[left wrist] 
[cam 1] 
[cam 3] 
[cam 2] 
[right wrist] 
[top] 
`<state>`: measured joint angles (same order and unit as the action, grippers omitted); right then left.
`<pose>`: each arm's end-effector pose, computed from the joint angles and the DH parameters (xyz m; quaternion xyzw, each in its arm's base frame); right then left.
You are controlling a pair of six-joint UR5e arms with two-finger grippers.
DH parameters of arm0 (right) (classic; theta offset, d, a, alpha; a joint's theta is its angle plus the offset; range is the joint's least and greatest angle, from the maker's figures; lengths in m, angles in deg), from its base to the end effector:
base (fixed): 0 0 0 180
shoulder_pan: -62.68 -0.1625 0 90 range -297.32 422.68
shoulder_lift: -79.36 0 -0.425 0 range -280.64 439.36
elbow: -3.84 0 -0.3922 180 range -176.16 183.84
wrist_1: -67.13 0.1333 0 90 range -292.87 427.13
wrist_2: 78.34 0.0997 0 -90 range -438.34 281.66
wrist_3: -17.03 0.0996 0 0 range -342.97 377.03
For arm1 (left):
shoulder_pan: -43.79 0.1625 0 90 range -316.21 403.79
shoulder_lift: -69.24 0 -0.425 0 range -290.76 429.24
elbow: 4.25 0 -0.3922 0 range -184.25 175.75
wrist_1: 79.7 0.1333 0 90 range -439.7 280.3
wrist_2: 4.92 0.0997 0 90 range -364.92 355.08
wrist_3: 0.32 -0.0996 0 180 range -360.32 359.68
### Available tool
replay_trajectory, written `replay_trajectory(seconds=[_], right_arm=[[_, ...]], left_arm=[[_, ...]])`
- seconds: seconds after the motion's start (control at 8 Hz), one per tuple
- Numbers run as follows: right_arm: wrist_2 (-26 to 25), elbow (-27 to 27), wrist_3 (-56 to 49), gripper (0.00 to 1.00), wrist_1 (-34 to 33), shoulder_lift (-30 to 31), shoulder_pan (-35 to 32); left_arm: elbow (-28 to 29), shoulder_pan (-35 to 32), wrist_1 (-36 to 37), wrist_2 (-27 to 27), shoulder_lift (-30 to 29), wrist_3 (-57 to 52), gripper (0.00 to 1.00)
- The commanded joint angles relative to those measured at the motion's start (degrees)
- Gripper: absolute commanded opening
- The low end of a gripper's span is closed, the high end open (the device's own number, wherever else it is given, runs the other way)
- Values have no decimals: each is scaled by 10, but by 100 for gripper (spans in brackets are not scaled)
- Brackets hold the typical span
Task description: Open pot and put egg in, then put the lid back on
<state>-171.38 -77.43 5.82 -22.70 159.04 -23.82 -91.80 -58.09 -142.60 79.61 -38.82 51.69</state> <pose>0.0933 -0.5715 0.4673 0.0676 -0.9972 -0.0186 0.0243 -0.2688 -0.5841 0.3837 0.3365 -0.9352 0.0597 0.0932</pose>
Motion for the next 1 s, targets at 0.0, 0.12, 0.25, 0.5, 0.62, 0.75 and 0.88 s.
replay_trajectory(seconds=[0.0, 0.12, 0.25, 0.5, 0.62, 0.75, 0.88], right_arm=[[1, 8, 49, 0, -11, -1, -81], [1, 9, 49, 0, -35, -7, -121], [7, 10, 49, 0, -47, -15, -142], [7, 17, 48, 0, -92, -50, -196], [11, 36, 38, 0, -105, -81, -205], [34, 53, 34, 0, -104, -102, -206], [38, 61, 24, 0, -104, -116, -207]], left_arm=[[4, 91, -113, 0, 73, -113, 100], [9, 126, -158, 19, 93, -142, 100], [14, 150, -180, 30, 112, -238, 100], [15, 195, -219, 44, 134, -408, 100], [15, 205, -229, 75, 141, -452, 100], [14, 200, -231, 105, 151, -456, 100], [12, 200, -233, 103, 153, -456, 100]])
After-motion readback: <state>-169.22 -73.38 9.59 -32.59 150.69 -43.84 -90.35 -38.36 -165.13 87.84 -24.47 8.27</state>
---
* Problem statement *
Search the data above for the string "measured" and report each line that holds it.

* Solution *
`<state>`: measured joint angles (same order and unit as the action, grippers omitted); right then left.
- The commanded joint angles relative to those measured at the motion's start (degrees)

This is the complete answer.